And were there any baseball stars but the White Sox? Those were the days of Red Faber, Eddie Collins, Ray Schalk, Hollis (“Sloppy”) Thurston, Bib Falk, and Johnny Mostil. The White Sox pennant hanging in our flat was almost a shrine, at least until we were old enough to venture to the North Side and discover Wrigley Field and the Cubs. The North Side was another world to us – the home of the rich and the aristocratic.

The West Side was rough. Stories of beatings and slayings were not uncommon, although none ever occurred on our block. I saw my first gun fight when I was twelve. I had attended the Central Park Theater with a group of boys. As we were leaving the theater, we heard a series of gunshots from the rear of the building. We raced outside. There, sprawled in the filth and rot of the alleyway, lay a gunman, killed by a bullet that had pierced his head. The blood gushing from the wound and the grotesque position of the legs left an impression on me that is as vivid today as it was then.

Brutal though it was, Chicago was still a wonderful place in which to be young. I remember the days when I would arise with my father at three in the morning – now my bedtime – to help him on his bakery route, just as my brother Joe had done before me. I would help my father hitch up the team of horses, load the wagon with bakery goods, and then clip-clop off on his route with him.
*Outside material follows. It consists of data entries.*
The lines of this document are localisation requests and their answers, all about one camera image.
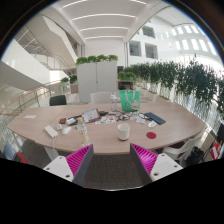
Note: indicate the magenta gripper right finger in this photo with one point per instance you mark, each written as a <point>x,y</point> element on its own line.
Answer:
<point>151,166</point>

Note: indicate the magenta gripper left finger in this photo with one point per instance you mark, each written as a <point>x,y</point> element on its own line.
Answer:
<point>72,167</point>

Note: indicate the clear plastic water bottle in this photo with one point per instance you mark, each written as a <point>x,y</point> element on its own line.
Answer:
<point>82,130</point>

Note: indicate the red round coaster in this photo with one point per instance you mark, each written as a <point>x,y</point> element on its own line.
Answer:
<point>151,135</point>

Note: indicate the white computer mouse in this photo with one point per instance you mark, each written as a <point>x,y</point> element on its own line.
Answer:
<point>66,130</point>

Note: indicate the white ceramic mug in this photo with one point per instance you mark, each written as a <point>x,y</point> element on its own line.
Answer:
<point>123,131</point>

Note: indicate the black backpack on floor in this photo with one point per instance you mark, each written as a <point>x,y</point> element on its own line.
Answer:
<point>196,156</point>

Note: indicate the dark blue notebook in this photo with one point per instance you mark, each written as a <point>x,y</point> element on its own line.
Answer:
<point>155,118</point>

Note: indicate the tablet with brown case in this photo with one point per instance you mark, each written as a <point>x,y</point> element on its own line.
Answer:
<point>91,115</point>

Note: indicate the white chair right side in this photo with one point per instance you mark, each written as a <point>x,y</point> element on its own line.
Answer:
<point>181,150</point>

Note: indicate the white paper sheet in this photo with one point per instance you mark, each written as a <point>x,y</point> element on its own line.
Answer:
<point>30,116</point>

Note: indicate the black office chair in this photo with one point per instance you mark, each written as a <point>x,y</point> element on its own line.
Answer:
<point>58,100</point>

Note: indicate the green tote bag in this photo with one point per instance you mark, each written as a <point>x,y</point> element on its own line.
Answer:
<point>130,100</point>

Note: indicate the white chair behind table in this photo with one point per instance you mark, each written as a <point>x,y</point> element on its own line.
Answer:
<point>100,97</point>

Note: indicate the clear bottle near bag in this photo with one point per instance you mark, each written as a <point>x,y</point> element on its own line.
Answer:
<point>113,102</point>

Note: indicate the white storage cabinet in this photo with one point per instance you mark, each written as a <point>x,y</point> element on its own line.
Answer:
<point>96,77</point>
We wouldn’t get home until three in the afternoon. One of our proudest moments came when the bakery finally retired the horses and we began traveling in style in a truck.

My father was not one for preaching, but the simple, hard life he led bespoke far more eloquently the lessons in living we had to learn. His long and unusual working hours did not allow him to spend as much time with his children as he would have liked. His influence on us was indirect rather than direct, yet none of us suffered.

“How did you become a columnist?” I am often asked.

The trail began on my first day at Harrison High School. The get-acquainted tour for freshmen led us to the student printing shop, next to Mrs. Theresa Josi’s journalism class. Here the editorial staff and printers were putting the weekly Harrison Herald to bed. I was fascinated. The idea that students could write, edit, and print a newspaper touched a responsive chord in me. I determined there and then that I would study journalism and become a newspaperman. At the age of thirteen my course was set. My enthusiasm caught Mrs. Josi’s attention and I became the first freshman accepted in the journalism class.

I learned the rudiments of journalism from Mrs. Josi, but another teacher, Wilfrid Smith, at Harrison High was to help me further toward my career. He was then teaching a civics course, serving as head basketball coach, and helping Bob Daugherty coach football. Since he was also working on the Tribune sports desk and playing professional basketball and football, “Smitty” was the idol of almost every athlete at Harrison. He took pains to give me tips on sportswriting, and he taught me a great deal about football. He is now one of the most powerful figures in the athletic world as sports editor of the Tribune.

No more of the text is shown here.